- Exercise prompt
Nothing should differ between your output and the entries below.

════════════════════

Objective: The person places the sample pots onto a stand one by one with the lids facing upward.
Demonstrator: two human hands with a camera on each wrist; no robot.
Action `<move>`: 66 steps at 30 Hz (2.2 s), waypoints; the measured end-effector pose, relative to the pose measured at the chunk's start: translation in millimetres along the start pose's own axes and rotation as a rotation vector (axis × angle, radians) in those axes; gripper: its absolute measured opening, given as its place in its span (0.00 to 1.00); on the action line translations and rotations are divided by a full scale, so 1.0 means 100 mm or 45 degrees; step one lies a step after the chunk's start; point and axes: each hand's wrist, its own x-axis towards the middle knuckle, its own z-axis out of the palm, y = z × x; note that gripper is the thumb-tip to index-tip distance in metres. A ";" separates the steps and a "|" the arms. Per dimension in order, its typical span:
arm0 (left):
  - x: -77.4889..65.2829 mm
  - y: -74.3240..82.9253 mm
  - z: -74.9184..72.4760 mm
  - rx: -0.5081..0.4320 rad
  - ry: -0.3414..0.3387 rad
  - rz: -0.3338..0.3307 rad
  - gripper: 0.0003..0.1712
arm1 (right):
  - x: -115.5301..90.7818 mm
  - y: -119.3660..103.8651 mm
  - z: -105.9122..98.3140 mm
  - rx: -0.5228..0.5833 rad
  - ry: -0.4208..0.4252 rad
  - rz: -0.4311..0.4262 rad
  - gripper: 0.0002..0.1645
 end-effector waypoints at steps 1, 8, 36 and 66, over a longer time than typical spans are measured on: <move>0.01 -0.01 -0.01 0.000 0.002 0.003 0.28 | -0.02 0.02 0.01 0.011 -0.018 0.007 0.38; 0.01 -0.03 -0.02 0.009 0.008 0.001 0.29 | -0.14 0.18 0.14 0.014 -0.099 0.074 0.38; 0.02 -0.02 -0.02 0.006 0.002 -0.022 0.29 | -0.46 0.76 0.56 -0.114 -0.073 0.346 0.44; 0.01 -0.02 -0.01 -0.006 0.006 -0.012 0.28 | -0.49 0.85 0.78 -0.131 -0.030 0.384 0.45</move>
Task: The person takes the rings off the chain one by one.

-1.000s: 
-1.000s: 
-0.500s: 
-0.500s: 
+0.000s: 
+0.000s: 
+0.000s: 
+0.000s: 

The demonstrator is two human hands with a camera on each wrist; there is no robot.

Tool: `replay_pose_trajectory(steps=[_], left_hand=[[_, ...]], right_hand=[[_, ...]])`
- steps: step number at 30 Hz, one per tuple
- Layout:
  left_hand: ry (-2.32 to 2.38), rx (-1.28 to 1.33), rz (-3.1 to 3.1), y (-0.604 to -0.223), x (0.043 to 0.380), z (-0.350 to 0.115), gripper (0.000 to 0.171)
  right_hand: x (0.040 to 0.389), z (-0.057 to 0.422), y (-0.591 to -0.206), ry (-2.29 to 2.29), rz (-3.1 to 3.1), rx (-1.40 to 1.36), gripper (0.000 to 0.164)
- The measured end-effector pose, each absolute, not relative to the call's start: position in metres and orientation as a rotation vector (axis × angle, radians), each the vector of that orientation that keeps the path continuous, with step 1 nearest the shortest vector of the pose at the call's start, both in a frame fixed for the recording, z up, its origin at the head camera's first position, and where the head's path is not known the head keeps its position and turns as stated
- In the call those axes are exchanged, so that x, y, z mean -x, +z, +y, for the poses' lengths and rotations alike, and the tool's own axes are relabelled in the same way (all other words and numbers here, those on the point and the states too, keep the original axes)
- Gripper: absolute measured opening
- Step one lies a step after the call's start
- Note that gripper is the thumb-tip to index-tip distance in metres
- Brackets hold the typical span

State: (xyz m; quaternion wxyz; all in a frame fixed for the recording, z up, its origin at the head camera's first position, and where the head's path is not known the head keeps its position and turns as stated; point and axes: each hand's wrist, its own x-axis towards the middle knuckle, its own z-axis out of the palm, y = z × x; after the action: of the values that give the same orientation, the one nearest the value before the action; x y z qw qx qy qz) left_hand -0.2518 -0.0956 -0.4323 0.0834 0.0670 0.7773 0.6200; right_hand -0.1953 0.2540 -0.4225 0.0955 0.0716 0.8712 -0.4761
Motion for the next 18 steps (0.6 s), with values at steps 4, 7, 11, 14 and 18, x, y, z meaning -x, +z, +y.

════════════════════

- Result of this task
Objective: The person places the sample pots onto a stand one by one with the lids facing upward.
Demonstrator: two human hands with a camera on each wrist; no robot.
Action `<move>`: 66 steps at 30 Hz (2.2 s), waypoints; the measured end-effector pose, relative to the pose measured at the chunk's start: translation in millimetres along the start pose's own axes and rotation as a rotation vector (axis × angle, radians) in those axes; gripper: its absolute measured opening, given as its place in its span (0.00 to 1.00); on the action line translations and rotations are divided by a full scale, so 1.0 means 100 mm or 45 degrees; step one lies a step after the chunk's start; point and axes: each hand's wrist, its own x-axis towards the middle knuckle, its own z-axis out of the palm, y = z × x; note that gripper is the thumb-tip to index-tip distance in metres. A ";" separates the steps and a "|" the arms. Per dimension in order, its typical span:
arm0 (left):
  - x: -77.4889..65.2829 mm
  - y: -74.3240..82.9253 mm
  - z: -74.9184..72.4760 mm
  - rx: -0.5081..0.4320 rad
  - ry: -0.3414..0.3387 rad
  - rz: -0.3338..0.3307 rad
  - gripper: 0.0003..0.1712
arm1 (right):
  - x: -115.5301..90.7818 mm
  - y: -119.3660..103.8651 mm
  - z: -105.9122..98.3140 mm
  - rx: -0.5228..0.5833 rad
  - ry: -0.4208..0.4252 rad
  - rz: -0.4311..0.4262 rad
  - gripper: 0.0002..0.1645
 end-effector waypoints at steps 1, 8, 36 and 66, over a longer time than typical spans are measured on: <move>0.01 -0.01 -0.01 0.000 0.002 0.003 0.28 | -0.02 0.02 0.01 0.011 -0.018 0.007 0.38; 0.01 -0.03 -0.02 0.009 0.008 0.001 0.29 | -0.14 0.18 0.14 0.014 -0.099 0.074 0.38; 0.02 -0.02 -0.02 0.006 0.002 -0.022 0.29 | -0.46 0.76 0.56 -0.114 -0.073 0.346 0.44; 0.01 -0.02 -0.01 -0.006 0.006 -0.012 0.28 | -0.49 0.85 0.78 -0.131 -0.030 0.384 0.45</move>
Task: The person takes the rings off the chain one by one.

-1.000s: 
-1.000s: 
-0.500s: 
-0.500s: 
+0.000s: 
+0.000s: 
+0.000s: 
+0.000s: 

The demonstrator is two human hands with a camera on each wrist; there is no robot.

Tool: `replay_pose_trajectory(steps=[_], left_hand=[[_, ...]], right_hand=[[_, ...]])`
- steps: step number at 30 Hz, one per tuple
- Layout:
  left_hand: ry (-2.32 to 2.38), rx (-1.28 to 1.33), rz (-3.1 to 3.1), y (-0.604 to -0.223), x (0.043 to 0.380), z (-0.350 to 0.115), gripper (0.000 to 0.171)
  right_hand: x (0.040 to 0.389), z (-0.057 to 0.422), y (-0.591 to -0.206), ry (-2.29 to 2.29), rz (-3.1 to 3.1), rx (-1.40 to 1.36), gripper (0.000 to 0.164)
- The measured end-effector pose, each absolute, not relative to the call's start: position in metres and orientation as a rotation vector (axis × angle, radians), each the vector of that orientation that keeps the path continuous, with step 1 nearest the shortest vector of the pose at the call's start, both in a frame fixed for the recording, z up, its origin at the head camera's first position, and where the head's path is not known the head keeps its position and turns as stated
- In the call those axes are exchanged, so that x, y, z mean -x, +z, +y, for the poses' lengths and rotations alike, and the tool's own axes are relabelled in the same way (all other words and numbers here, those on the point and the states too, keep the original axes)
- Gripper: absolute measured opening
- Step one lies a step after the call's start
- Note that gripper is the thumb-tip to index-tip distance in metres
- Brackets hold the typical span

State: (xyz m; quaternion wxyz; all in a frame fixed for the recording, z up, its origin at the head camera's first position, and where the head's path is not known the head keeps its position and turns as stated; point and axes: each hand's wrist, its own x-axis towards the middle knuckle, its own z-axis out of the palm, y = z × x; after the action: of the values that give the same orientation, the one nearest the value before the action; x y z qw qx qy qz) left_hand -0.2518 -0.0956 -0.4323 0.0834 0.0670 0.7773 0.6200; right_hand -0.1953 0.2540 -0.4225 0.0955 0.0716 0.8712 -0.4761
Motion for the next 18 steps (0.6 s), with values at steps 4, 7, 11, 14 and 18, x, y, z meaning -x, +z, +y.

Nothing else is needed to finish the exercise.